● WHAT YOU ARE ASKED TO DO
Filter the entries for lines with the word "large".
• • • •
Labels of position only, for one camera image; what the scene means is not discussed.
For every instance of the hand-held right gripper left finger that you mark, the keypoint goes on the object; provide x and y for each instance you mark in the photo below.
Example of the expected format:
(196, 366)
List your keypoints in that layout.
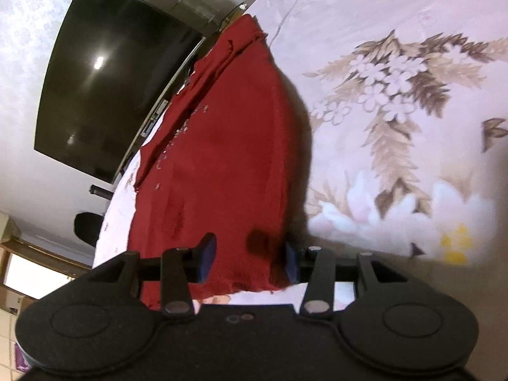
(206, 258)

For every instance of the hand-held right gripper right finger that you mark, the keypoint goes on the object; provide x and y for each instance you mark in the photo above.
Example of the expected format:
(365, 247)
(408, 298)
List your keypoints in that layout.
(291, 264)

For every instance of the red knit garment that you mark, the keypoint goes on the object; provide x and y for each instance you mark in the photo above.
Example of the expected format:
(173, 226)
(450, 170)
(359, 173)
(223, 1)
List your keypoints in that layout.
(238, 135)

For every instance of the black chair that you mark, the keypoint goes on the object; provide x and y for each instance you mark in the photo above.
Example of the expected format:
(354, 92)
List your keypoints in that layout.
(88, 228)

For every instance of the dark thermos bottle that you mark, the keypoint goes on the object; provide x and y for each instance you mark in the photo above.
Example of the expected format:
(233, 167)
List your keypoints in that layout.
(100, 190)

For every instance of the wooden television console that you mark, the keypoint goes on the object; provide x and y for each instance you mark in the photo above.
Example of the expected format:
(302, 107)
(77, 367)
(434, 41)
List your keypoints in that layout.
(158, 105)

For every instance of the floral pink bed sheet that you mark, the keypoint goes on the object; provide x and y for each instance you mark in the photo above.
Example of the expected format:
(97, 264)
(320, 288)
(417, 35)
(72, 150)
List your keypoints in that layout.
(397, 135)

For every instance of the large black television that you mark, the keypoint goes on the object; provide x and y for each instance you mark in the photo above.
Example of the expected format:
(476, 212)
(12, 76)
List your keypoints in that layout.
(115, 75)

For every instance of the clear glass vase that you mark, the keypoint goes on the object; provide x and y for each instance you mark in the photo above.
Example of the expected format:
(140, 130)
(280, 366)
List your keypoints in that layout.
(196, 8)

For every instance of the wooden door frame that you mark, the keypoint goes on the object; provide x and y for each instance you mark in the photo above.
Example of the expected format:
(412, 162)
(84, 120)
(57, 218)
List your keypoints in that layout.
(35, 262)

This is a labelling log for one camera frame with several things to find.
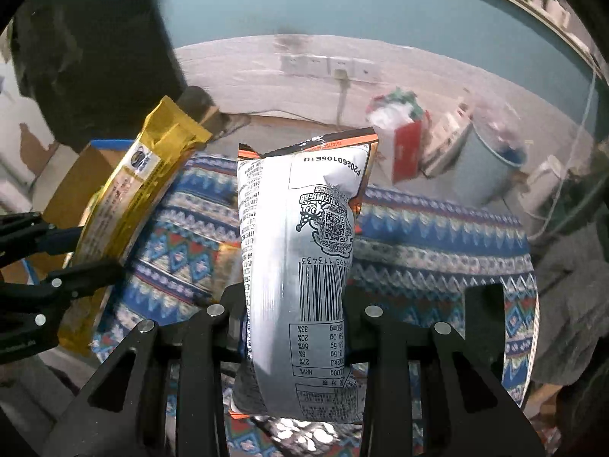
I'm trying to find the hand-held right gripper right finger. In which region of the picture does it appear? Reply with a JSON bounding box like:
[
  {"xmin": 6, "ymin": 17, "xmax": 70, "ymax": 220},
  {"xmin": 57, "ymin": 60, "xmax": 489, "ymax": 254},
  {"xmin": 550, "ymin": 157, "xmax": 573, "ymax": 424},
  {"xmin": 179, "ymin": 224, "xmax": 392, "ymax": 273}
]
[{"xmin": 343, "ymin": 289, "xmax": 548, "ymax": 457}]

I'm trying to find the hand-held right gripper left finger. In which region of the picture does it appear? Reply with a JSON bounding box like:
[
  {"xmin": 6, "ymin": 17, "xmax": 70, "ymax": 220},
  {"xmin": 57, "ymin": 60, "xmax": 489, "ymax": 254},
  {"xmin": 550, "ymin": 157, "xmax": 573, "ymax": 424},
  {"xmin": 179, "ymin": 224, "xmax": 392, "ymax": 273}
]
[{"xmin": 42, "ymin": 286, "xmax": 246, "ymax": 457}]

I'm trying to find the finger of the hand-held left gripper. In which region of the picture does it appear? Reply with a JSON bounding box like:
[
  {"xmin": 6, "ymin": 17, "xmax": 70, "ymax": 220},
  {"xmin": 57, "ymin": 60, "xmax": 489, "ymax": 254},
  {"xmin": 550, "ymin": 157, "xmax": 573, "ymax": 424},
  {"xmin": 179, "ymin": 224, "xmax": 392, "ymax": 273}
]
[
  {"xmin": 0, "ymin": 212, "xmax": 85, "ymax": 267},
  {"xmin": 0, "ymin": 261, "xmax": 125, "ymax": 367}
]

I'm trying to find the large cardboard box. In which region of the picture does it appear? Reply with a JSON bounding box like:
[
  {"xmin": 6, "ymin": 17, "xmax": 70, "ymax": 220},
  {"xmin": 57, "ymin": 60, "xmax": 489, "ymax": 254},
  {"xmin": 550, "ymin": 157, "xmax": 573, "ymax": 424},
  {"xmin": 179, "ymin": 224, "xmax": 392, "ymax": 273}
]
[{"xmin": 26, "ymin": 139, "xmax": 139, "ymax": 279}]

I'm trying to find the yellow snack packet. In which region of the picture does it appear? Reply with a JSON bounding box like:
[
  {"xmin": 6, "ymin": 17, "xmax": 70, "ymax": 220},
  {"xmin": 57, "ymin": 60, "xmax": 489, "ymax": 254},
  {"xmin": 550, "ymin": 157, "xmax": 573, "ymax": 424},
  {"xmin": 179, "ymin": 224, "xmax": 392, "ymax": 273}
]
[{"xmin": 57, "ymin": 95, "xmax": 212, "ymax": 355}]

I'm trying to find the orange snack packet silver back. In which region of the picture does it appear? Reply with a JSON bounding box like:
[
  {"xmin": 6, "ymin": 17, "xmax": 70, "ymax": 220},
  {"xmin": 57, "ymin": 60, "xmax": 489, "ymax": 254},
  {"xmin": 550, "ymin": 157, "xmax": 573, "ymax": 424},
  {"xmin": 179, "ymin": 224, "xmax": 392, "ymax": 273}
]
[{"xmin": 230, "ymin": 127, "xmax": 380, "ymax": 425}]

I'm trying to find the patterned blue blanket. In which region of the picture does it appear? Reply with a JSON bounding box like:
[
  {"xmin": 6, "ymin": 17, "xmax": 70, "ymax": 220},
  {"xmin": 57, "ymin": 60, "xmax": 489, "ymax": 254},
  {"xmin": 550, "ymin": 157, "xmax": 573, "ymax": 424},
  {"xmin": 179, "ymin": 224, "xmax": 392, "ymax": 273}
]
[{"xmin": 90, "ymin": 152, "xmax": 540, "ymax": 457}]

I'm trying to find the grey cloth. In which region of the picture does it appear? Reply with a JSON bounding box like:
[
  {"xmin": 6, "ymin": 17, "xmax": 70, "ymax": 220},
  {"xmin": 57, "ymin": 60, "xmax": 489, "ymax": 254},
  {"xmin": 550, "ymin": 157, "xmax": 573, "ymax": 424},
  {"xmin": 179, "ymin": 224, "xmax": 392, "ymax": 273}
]
[{"xmin": 528, "ymin": 228, "xmax": 609, "ymax": 391}]

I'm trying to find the red and white paper bag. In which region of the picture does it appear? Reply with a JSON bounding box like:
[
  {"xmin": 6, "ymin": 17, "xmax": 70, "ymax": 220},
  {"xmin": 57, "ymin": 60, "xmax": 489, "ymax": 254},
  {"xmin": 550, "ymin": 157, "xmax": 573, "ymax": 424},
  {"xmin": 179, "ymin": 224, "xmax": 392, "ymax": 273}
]
[{"xmin": 365, "ymin": 86, "xmax": 431, "ymax": 184}]

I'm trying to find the pale blue bin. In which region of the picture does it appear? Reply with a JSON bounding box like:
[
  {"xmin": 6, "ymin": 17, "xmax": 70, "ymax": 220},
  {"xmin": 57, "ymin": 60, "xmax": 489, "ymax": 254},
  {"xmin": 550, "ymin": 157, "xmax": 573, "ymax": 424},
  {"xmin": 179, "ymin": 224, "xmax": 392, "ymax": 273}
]
[{"xmin": 450, "ymin": 105, "xmax": 529, "ymax": 205}]

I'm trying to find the black bulky object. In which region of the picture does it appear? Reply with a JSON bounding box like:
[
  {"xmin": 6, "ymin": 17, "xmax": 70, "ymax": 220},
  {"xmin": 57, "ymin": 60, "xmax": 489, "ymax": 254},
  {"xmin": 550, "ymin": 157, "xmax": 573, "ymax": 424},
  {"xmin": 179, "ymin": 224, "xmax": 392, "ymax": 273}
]
[{"xmin": 10, "ymin": 0, "xmax": 190, "ymax": 153}]

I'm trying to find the grey power cable with plug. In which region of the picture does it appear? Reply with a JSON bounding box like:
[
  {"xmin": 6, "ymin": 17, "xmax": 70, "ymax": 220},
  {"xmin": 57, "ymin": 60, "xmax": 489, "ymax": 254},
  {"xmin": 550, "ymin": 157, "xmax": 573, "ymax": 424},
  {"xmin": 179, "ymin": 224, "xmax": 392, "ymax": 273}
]
[{"xmin": 333, "ymin": 69, "xmax": 351, "ymax": 127}]

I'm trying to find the thin white cord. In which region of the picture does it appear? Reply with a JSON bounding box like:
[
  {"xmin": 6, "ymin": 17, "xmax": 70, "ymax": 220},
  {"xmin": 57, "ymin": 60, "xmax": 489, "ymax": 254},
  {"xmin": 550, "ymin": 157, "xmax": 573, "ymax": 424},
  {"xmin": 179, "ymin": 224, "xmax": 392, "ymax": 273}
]
[{"xmin": 526, "ymin": 64, "xmax": 601, "ymax": 241}]

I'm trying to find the wooden wall shelf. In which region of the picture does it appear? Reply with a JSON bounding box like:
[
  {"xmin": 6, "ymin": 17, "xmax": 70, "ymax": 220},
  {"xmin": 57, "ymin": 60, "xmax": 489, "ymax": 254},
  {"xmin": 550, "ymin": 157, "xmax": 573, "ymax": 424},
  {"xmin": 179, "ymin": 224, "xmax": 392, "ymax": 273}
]
[{"xmin": 440, "ymin": 0, "xmax": 603, "ymax": 70}]

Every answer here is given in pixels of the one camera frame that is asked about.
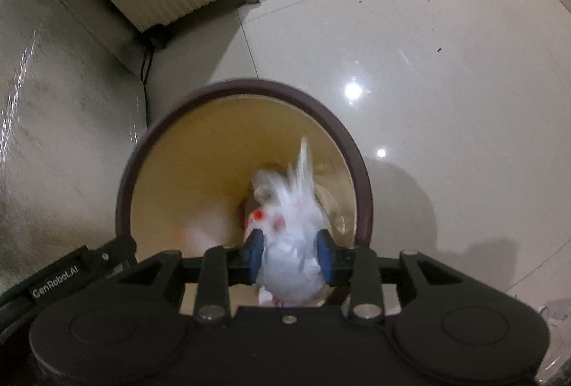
• • • •
● TASK SOLUTION
For every instance of the large black television that you mark, the keypoint goes on the object; provide x and y for each instance you mark in the photo above.
I'm trying to find the large cardboard box. In which region of the picture does it appear? Reply with a JSON bounding box like:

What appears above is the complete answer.